→ **Exercise description**
Please print every record below exactly as it appears, but leave out the pictures.
● ● ●
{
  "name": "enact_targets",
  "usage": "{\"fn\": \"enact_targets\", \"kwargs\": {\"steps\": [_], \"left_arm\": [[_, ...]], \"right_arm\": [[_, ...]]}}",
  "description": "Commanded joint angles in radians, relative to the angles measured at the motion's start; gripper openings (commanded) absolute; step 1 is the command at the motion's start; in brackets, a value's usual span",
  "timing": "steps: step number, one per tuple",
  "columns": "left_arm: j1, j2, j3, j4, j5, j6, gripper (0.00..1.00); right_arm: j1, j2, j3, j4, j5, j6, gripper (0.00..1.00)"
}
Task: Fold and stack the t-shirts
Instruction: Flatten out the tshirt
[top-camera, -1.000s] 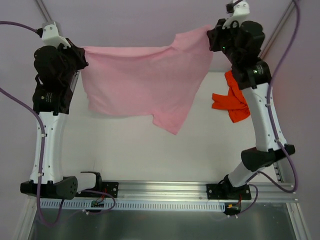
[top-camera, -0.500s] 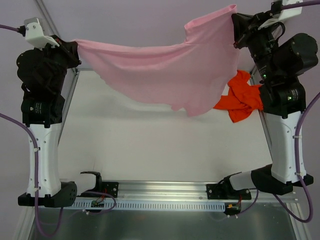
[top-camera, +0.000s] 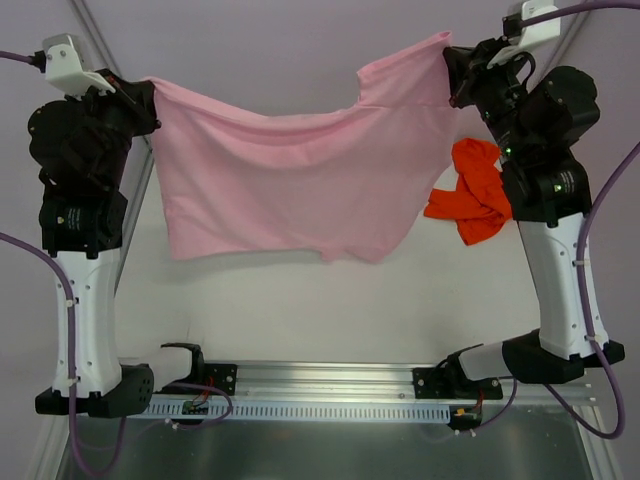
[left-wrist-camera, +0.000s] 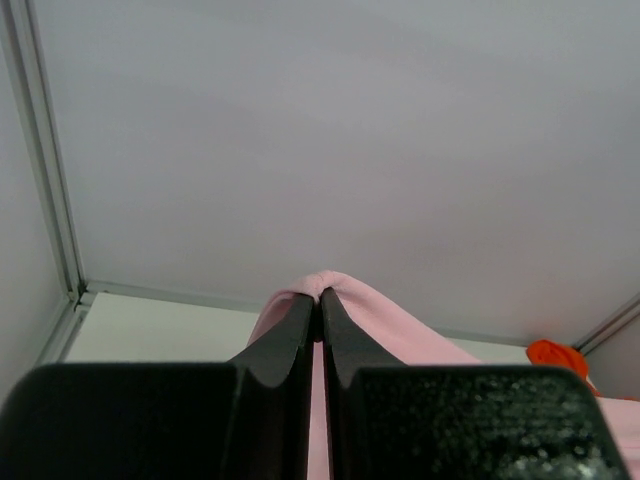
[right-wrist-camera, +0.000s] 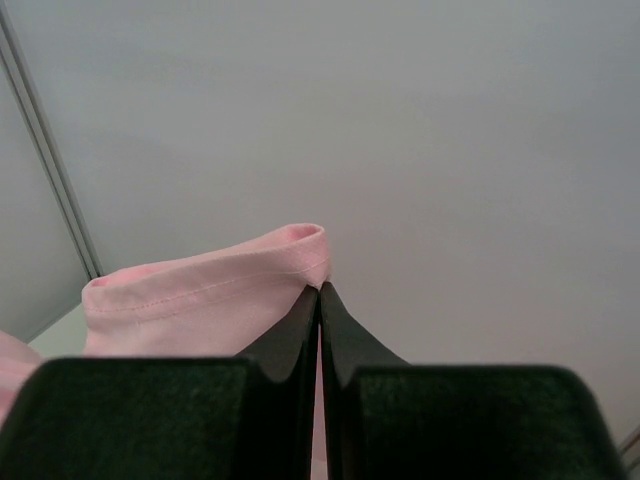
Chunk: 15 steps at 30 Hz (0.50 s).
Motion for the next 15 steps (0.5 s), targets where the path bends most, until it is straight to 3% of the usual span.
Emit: {"fn": "enact_targets", "kwargs": {"steps": [1,6,10,12,14,15], "left_arm": [[0.007,0.054,0.026,0.027,0.045,-0.036,0.0],[0.007,0.217,0.035,0.052,0.06,-0.079,0.0],[0.007,0.457,0.182,0.046,0.055,-0.097,0.0],[0.007,0.557,0.367,0.04,0.073,-0.117,0.0],[0.007,0.713,0.548,0.032,0.095,-0.138,0.0],[0.005,0.763,0.73,0.04,0.11,-0.144,0.0]], "right_arm": [[0.006,0.026,-0.034,0.052,0.043,-0.023,0.01],[-0.003,0.153,-0.076,0.075,0.101,-0.022,0.01],[-0.034,0.32,-0.041,0.148,0.116,-0.019,0.01],[-0.048,0.465,0.06,0.146,0.108,-0.01,0.01],[-0.058,0.584,0.374,0.087,0.073,0.032,0.01],[-0.06,0.68,0.487,0.098,0.064,0.035,0.01]]}}
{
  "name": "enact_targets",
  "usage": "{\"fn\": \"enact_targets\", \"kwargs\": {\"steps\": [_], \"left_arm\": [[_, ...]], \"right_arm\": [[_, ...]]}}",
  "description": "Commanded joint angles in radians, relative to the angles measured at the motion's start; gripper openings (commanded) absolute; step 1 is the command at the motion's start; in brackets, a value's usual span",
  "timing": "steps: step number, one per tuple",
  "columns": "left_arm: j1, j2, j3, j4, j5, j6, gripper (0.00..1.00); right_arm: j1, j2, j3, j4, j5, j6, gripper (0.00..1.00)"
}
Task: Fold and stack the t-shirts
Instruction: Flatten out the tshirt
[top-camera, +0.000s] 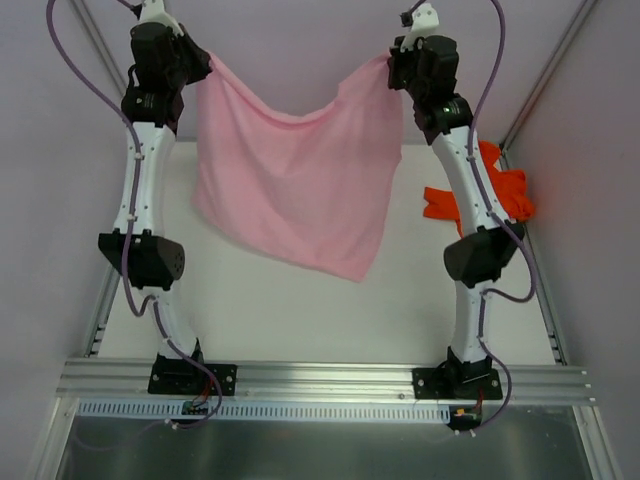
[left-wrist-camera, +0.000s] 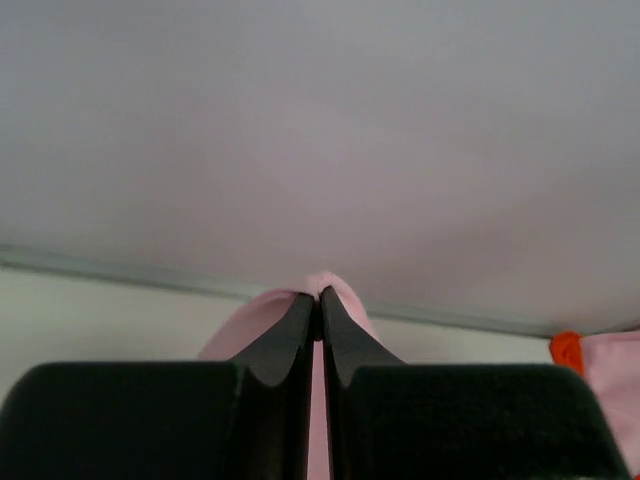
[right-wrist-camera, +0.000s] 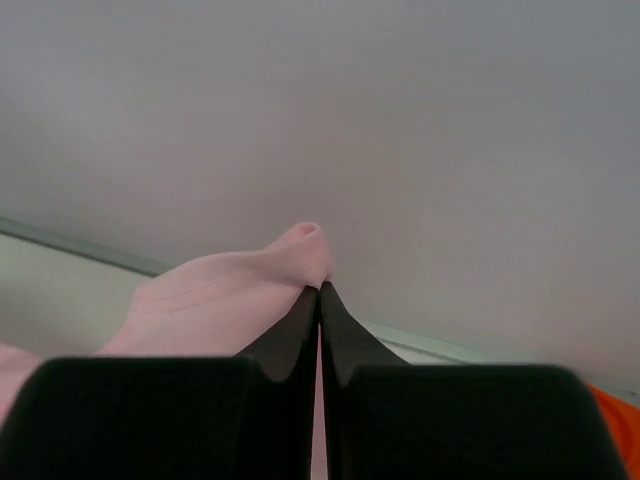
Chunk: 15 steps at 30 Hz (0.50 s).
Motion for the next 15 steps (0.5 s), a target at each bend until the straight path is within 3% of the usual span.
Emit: {"fn": "enact_targets", "kwargs": {"steps": [1,4,8,11,15], "left_arm": [[0.007,0.129,0.373,0.065,0.059,-0.049,0.0],[0.007,0.07,0.372,0.214,0.036,-0.029,0.0],[0.007,-0.057,0.297,0.257,0.076,0.026,0.0],[0.007,-0.195,0.108,0.258,0.09,0.06,0.0],[0.007,-0.375,-0.286,0.281,0.082,0.054,0.0]], "right_arm": [[-0.02,0.121,0.409,0.105,-0.015,0.017,0.01],[-0.017,0.039,0.33,0.303,-0.048,-0.025,0.01],[-0.015,-0.152,0.161,0.336,-0.106,-0.086,0.01],[-0.003,-0.284,-0.021,0.299,-0.115,-0.118,0.01],[0.028,-0.46,-0.351,0.297,-0.094,-0.12,0.01]]}}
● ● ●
→ **The answer**
{
  "name": "enact_targets",
  "usage": "{\"fn\": \"enact_targets\", \"kwargs\": {\"steps\": [_], \"left_arm\": [[_, ...]], \"right_arm\": [[_, ...]]}}",
  "description": "Commanded joint angles in radians, relative to the angles measured at the motion's start; gripper openings (commanded) absolute; step 1 is the command at the motion's start; in brackets, a value's usual span",
  "timing": "steps: step number, one per tuple",
  "columns": "left_arm: j1, j2, j3, j4, j5, j6, gripper (0.00..1.00); right_arm: j1, j2, j3, j4, j5, j6, gripper (0.00..1.00)"
}
Task: Fold and stack the t-shirts
Instruction: Flatten out the tshirt
[top-camera, -1.000s] 
[top-camera, -0.500s] 
[top-camera, +0.000s] 
[left-wrist-camera, +0.000s] 
[right-wrist-camera, +0.000s] 
Chunk: 15 steps at 30 Hz (0.50 s).
Motion for the next 15 steps (0.5 s), targets where the path bends most, until it is straight to 3% of the usual span.
Emit: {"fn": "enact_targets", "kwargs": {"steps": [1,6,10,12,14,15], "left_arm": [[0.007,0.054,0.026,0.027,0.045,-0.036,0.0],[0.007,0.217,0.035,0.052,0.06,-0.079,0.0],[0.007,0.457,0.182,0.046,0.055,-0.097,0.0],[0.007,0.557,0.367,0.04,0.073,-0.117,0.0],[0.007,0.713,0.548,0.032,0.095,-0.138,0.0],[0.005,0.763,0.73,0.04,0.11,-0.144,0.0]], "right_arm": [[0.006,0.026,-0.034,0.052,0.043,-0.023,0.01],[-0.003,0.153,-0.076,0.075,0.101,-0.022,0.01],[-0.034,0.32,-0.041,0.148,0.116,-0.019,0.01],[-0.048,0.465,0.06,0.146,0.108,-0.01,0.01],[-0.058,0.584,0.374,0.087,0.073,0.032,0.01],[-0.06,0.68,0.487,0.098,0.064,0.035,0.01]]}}
{
  "name": "enact_targets",
  "usage": "{\"fn\": \"enact_targets\", \"kwargs\": {\"steps\": [_], \"left_arm\": [[_, ...]], \"right_arm\": [[_, ...]]}}",
  "description": "Commanded joint angles in radians, relative to the angles measured at the motion's start; gripper openings (commanded) absolute; step 1 is the command at the motion's start; in brackets, a value's usual span",
  "timing": "steps: step number, one per tuple",
  "columns": "left_arm: j1, j2, j3, j4, j5, j6, gripper (0.00..1.00); right_arm: j1, j2, j3, j4, j5, j6, gripper (0.00..1.00)"
}
Task: Fold and stack the t-shirts
Instruction: Flatten out the tshirt
[top-camera, +0.000s] 
[left-wrist-camera, +0.000s] 
[right-wrist-camera, +0.000s] 
Chunk: 15 steps at 30 Hz (0.50 s).
Motion for the next 15 steps (0.5 s), a target at each bend until the straight path is within 3% of the usual span.
Emit: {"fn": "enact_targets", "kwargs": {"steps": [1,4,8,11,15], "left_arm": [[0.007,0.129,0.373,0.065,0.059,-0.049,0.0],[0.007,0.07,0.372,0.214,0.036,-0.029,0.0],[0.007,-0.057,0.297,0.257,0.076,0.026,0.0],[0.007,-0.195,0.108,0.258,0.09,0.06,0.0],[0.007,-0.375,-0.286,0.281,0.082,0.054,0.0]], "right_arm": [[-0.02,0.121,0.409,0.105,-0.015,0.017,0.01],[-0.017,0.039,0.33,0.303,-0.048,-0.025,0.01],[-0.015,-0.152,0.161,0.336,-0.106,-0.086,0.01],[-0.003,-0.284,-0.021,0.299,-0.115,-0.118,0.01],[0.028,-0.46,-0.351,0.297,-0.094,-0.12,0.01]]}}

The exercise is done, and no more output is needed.